Description of the task. Do not include the pictures; repeat the rest of the data exactly.

• • • • •

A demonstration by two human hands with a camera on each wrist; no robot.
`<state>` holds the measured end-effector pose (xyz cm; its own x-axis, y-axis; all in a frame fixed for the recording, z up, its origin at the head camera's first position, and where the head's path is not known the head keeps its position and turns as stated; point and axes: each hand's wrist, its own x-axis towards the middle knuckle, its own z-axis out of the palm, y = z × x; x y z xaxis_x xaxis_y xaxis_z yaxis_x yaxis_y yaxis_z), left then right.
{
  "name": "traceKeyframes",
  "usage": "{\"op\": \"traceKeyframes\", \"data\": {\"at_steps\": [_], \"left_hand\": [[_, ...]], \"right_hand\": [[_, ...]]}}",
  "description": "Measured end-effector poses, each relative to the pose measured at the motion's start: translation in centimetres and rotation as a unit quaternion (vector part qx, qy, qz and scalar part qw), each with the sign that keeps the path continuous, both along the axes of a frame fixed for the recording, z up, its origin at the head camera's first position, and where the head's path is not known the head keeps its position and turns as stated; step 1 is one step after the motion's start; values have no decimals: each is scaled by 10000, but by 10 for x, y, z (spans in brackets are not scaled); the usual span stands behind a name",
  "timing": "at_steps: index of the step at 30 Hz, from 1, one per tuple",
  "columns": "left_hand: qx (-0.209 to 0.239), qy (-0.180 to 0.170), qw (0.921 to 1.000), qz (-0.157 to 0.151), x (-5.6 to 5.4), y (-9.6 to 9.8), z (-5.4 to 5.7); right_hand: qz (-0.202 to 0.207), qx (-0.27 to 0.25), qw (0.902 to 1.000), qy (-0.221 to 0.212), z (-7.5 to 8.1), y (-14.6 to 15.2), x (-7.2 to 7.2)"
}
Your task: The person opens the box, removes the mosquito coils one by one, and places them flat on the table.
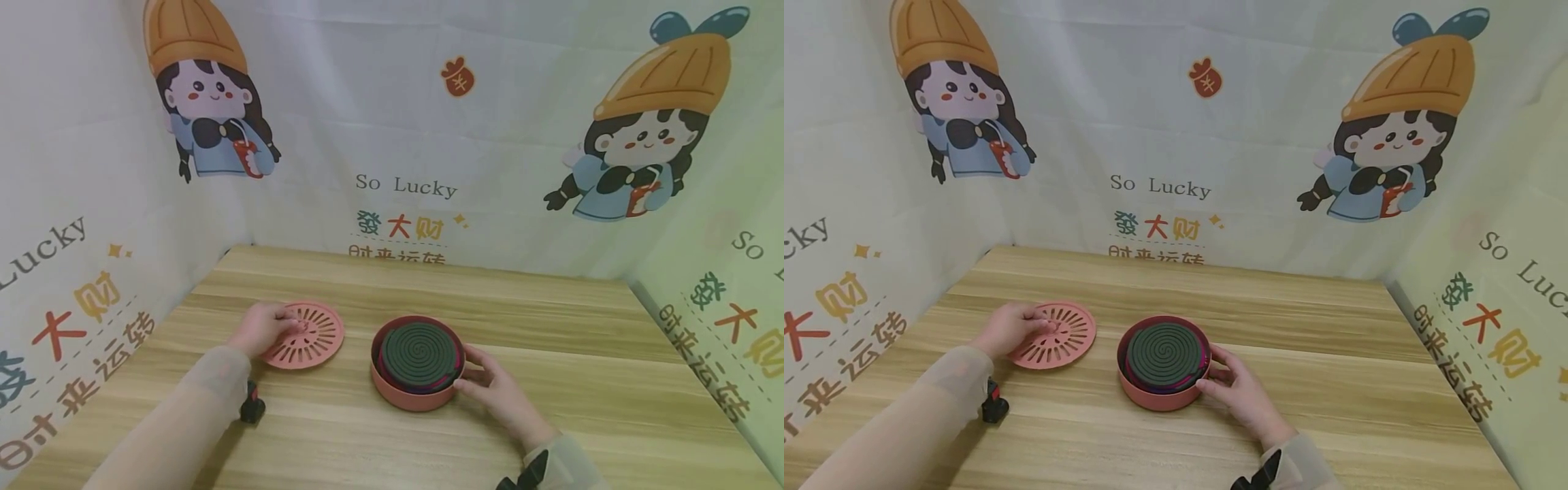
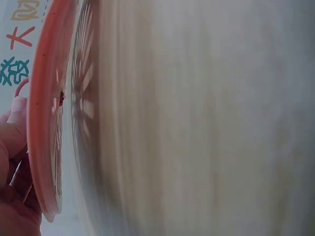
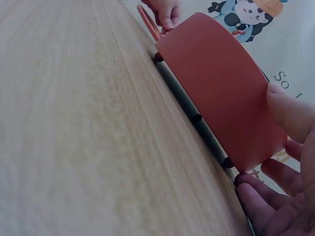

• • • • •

Task answer.
A demonstration by two human hands with a camera on each wrist; no robot.
`<state>` holds the measured end-effector pose (xyz cm; its own x-axis, y-axis; all in a frame fixed for the recording, z up, its origin at the head camera's first position, and where the head's path is not known the head keeps its position and turns as stated; point and axes: each hand's wrist, its own x-axis towards the middle knuckle, its own z-axis out of the palm, y = z × x; x y z xaxis_x xaxis_y xaxis_z yaxis_x yaxis_y yaxis_z), left then right.
{
  "name": "traceKeyframes",
  "usage": "{\"op\": \"traceKeyframes\", \"data\": {\"at_steps\": [_], \"left_hand\": [[_, ...]], \"right_hand\": [[_, ...]]}}",
  "description": "Measured end-effector poses, each relative to the pose measured at the motion's start: translation in centimetres and rotation as a unit quaternion (vector part qx, qy, qz and scalar part qw), each with the sign that keeps the path continuous, both along the axes of a frame fixed for the recording, z up, its origin at the head camera's first position, and where the head's path is not known the head keeps its position and turns as stated; step 1 is one step after the motion's start; values have no decimals: each is scaled by 10000, but by 10 for x, y, z (spans in brackets are not scaled); the usual span stands behind a name",
  "timing": "at_steps: index of the step at 30 Hz, from 1, one per tuple",
  "columns": "left_hand: qx (-0.209 to 0.239), qy (-0.180 to 0.170), qw (0.921 to 1.000), qz (-0.157 to 0.151), x (-5.6 to 5.4), y (-9.6 to 9.8), z (-5.4 to 5.7); right_hand: qz (-0.202 to 0.207), qx (-0.27 to 0.25), qw (0.902 to 1.000), qy (-0.221 to 0.212), z (-7.5 to 8.1), y (-14.6 to 15.2), x (-7.2 to 7.2)"
}
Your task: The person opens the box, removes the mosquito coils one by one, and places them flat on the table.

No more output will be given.